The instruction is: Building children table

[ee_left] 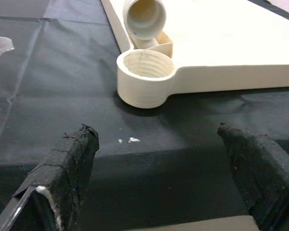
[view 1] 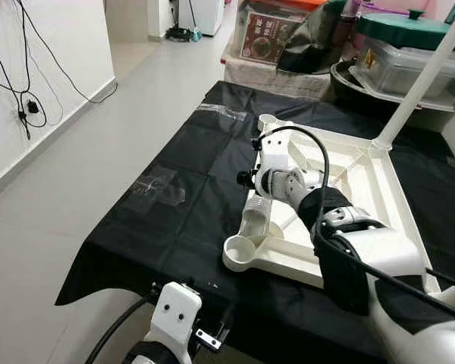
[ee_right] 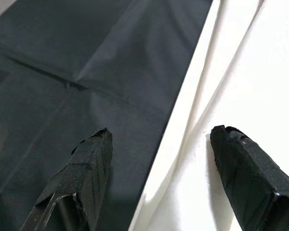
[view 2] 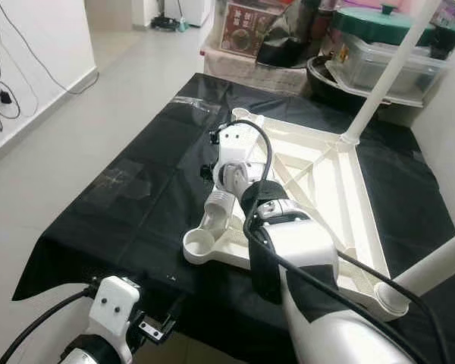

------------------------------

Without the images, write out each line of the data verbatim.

The instruction is: Building children table

[ee_left] 
[view 1] 
[ee_right] 
[view 2] 

The exercise has been answered, and the work is done.